I think there was already a Maire de Paris (ie a general one) but purely honorific and totally unknown. Jacques Chirac took the place and made it important as a politicall weapon (honorific vs horrorific ?)
Yet the Prefet de Police still keeps very strong powers im Paris - and can allow something the maire refused and refuse something the maire authorized...


----------



## Paf le chien

Denis the fatalist said:


> Before this time Paris and a few garrison-towns had this pecular status to be mainly run by the local "Prefet" (Prefet de Police in Paris, Préfet militaire in garrison towns. The mayors had a really secondary role.
> I think there was already a Maire de Paris (ie a general one) but purely honorific and totally unknown. Jacques Chirac took the place and made it important as a politicall weapon (honorific vs horrorific ?)
> Yet the Prefet de Police still keeps very strong powers im Paris - and can allow something the maire refused and refuse something the maire authorized...


Thank you, Denis the fatalist for those explanations : I didn't even know there were a "Maire de Paris" before Chirac.

So "honorific _vs_ horrorific" make sens No "politics" on fora


----------



## Teafrog

Paf, where is that elusive and "special" XXIe outside Paris? Is it Clichy? Why is it "special"?

Another (very small) touristic contribution, is that these arrondissements curl around Paris in the shape of a snail's shell (en colimaçon?), with the 1st arr in the centre.


----------



## Denis the fatalist

Teafrog said:


> Paf, where is that elusive and "special" XXIe outside Paris? Is it Clichy? Why is it "special"? Another (very small) touristic contribution, is that these arrondissements curl around Paris in the shape of a snail's shell (en colimaçon?), with the 1st arr in the centre.


The only XXIe I could think of is "la commune libre de Montmartre", which would have anaother number.
I would also say two things :
- when Paris had only tewelve "arrondissements", "s'être marié dans le 13éme" meant not to live together out of the sacred links of marriage

- if the "arrondissements" are numbered in "colimaçon", it's very important because it's precisely the difference between gallic and roman places (San Francisco square corners being Roman, and most villages here around the Mediterranean sea being ihelical shaped.) And according to Henry Miller, Clichy is quiet...


----------



## Denis the fatalist

Denis the fatalist said:


> The only XXIe I could think of is "la commune libre de Montmartre", which would have anaother number.
> I would also say two things :
> - when Paris had only tewelve "arrondissements", "s'être marié dans le 13éme" meant not to live together out of the sacred links of marriage
> 
> - if the "arrondissements" are numbered in "colimaçon", it's very important because it's precisely the difference between gallic and roman places (San Francisco square corners being Roman, and most villages here around the Mediterranean sea being ihelical shaped.) And according to Henry Miller, Clichy is quiet...
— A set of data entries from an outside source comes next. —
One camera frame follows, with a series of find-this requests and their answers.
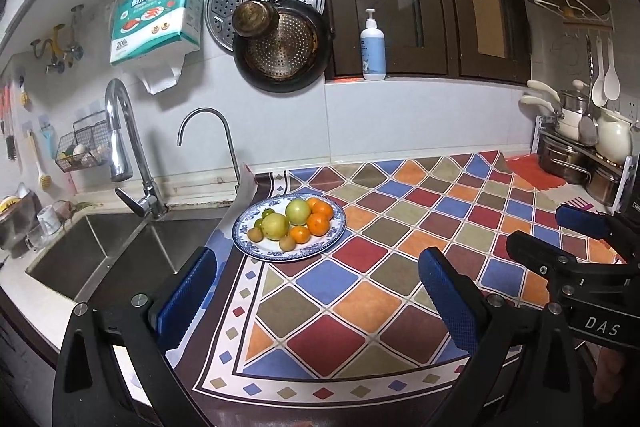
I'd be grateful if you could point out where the small yellow-green guava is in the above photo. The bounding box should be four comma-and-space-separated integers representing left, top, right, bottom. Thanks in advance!
261, 213, 291, 242

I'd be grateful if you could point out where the steel ladle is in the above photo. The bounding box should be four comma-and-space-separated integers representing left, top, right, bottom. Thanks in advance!
579, 34, 599, 146

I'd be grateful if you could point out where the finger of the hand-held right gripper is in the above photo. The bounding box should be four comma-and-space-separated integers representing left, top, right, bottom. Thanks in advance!
555, 204, 640, 264
506, 231, 581, 293

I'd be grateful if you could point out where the person's right hand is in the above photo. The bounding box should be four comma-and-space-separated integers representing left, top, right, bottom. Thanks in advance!
594, 347, 626, 403

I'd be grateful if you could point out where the large green guava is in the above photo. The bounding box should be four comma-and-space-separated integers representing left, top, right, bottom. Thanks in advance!
285, 198, 313, 225

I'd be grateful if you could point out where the yellow wall water valve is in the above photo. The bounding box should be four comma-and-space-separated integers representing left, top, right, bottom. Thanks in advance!
30, 24, 68, 75

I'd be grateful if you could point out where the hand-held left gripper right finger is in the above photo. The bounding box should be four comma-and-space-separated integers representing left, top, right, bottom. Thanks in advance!
418, 247, 586, 427

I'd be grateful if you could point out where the black wire wall basket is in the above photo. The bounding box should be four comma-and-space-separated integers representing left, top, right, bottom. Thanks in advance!
55, 119, 113, 172

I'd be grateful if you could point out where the small brass saucepan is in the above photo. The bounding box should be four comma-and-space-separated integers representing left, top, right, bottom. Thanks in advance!
231, 0, 280, 38

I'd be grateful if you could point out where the steel pot with lid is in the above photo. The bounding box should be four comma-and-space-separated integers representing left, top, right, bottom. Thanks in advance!
560, 79, 592, 116

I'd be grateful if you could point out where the small stainless steel pot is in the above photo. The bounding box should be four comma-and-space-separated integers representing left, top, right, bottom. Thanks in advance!
585, 162, 626, 206

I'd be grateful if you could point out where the clear glass cup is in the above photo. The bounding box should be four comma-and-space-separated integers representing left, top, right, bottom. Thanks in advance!
25, 224, 48, 250

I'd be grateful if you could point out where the chrome wall water valve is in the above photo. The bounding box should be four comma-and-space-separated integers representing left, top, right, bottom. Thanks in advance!
67, 4, 85, 60

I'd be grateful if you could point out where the white cup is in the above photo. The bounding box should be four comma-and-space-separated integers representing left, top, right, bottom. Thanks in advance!
37, 205, 63, 235

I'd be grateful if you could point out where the green kitchen tissue pack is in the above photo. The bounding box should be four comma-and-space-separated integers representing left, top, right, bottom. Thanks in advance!
109, 0, 207, 96

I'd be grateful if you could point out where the white ceramic teapot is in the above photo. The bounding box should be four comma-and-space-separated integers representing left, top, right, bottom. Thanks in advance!
596, 107, 633, 165

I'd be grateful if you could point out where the thin gooseneck faucet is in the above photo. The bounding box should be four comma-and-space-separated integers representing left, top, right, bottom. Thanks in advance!
177, 108, 242, 195

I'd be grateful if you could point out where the stainless steel sink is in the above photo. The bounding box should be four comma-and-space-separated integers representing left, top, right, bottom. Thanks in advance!
25, 212, 226, 308

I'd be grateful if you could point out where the colourful diamond pattern tablecloth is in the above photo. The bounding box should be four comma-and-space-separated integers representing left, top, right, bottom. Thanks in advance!
165, 151, 640, 427

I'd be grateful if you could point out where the blue patterned white plate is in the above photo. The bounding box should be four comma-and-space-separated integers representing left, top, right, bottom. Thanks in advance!
232, 194, 347, 263

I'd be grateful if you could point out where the wide stainless steel pot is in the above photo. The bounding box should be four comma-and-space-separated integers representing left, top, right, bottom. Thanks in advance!
537, 134, 593, 186

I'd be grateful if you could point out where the large chrome kitchen faucet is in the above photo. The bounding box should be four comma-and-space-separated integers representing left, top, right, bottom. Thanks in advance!
104, 78, 168, 220

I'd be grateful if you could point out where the black frying pan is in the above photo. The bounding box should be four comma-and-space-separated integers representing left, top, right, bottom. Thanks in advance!
232, 0, 335, 94

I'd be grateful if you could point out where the wooden handle dish brush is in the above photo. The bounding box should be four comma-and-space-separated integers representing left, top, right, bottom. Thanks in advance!
26, 129, 53, 192

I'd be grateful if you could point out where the red patterned mat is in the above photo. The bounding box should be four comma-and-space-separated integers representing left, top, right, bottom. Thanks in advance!
507, 152, 571, 191

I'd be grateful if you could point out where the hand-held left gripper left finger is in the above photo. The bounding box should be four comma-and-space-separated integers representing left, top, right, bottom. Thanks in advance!
51, 246, 218, 427

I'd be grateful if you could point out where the white pump soap bottle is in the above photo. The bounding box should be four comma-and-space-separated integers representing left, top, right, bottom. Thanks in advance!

Big thingers stroke again, I hope you changed what was wrong in typing..


----------



## Paf le chien

Teafrog said:


> Paf, where is that elusive and "special" XXIe outside Paris? Is it Clichy? Why is it "special"?



Between "La Celle-St-Cloud" and "Vélizy".

It is a _very_ big private parcel which has been yield to Paris City by its owner at his death. Today, it is only a lodging place but, even if postal addresses are in La-Celle-St-Cloud, it (and its inhabitants) administratively depends on Paris City  (I don't know which "arrondissement"...).

It is very funny to read, on a pane, at the entrance, "XXIe arrondissement de Paris"


----------



## eclypse

Bonjour, 

Quelle serait la meilleur traduction pour la phrase suivante:

La mairie (de Paris) a présenté, la semaine passée, la méthode d'élaboration de son futur "plan de lutte contre le dérèglement climatique"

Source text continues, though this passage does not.